FIG. 21 shows how the upper AE, the CIB and the lower AE portions of the assembled total disc replacement implant may be arranged and interacts. FIG. 21A shows the upper AE 1901, the lower AE 1902 and the CIB 1905 region arranged sequentially. In the spinal region, the upper AE may be attached to an upper vertebral body adjacent to disc area of the spine region in which the total disc replacement is inserted. Likewise, the lower AE 1902 may be attached to a lower vertebral body across from the upper vertebral body. The CIB 1905 is located between the two AEs 1901 1902. FIG. 21C shows how the three regions may rotate with respect to each other, allowing the spine to flex when it has been inserted. The inner surfaces of the AEs are concave so that they may move against the CIB region without coming off of the CIB region.

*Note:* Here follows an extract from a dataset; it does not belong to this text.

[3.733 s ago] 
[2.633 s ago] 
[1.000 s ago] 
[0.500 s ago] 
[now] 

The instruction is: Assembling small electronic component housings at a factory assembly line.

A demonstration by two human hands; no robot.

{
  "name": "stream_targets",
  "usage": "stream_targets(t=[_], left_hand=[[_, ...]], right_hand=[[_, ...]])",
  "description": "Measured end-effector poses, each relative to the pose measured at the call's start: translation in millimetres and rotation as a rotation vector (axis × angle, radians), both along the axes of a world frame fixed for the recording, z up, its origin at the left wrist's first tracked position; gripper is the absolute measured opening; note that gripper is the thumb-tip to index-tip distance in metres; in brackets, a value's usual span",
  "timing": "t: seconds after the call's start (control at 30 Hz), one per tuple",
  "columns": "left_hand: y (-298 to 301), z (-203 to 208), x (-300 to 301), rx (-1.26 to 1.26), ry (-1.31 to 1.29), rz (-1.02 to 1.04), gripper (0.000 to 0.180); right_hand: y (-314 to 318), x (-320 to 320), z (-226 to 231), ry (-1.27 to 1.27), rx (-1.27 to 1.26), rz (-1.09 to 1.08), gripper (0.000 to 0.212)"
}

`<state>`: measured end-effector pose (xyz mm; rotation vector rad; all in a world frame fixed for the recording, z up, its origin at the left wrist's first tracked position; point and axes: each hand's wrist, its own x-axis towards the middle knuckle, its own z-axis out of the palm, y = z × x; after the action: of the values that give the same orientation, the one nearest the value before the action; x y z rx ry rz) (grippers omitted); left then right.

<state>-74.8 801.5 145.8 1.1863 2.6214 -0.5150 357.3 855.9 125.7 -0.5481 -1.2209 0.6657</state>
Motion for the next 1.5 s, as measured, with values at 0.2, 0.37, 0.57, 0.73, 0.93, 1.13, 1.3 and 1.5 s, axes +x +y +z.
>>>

As mentioned above, the total spinal replacement implant may be assembled from segments. The implant may be assembled in any appropriate order. For example, the upper AE, lower AE or CIB region may be implanted first. In some variations, the endplates of the upper and lower AE regions and the CIB region are inserted first, then the wing segments are added to expand the AE regions.

In one variation, the upper (or lower AE) central endplate region is first inserted into the cavity to hold the total disc replacement. FIGS. 22A-22D show the central endplate region 1910 for the upper AE region 1901. FIGS. 22A, 22B, 22C and 22D show side, cross-sectional, top and perspective views, respectively, of an AE central endplate. The central endplates of the AEs are designed with a depression that fits around the CIBs (e.g., the domed surface of the ICB, described below), allowing articulation of the AEs relative to the CIB. The sides of the central endplate of the AEs may have a channel 2201 (e.g., a dove tail channel or guide channel) into which the outer wing segments, described more fully below, may fit and/or lock.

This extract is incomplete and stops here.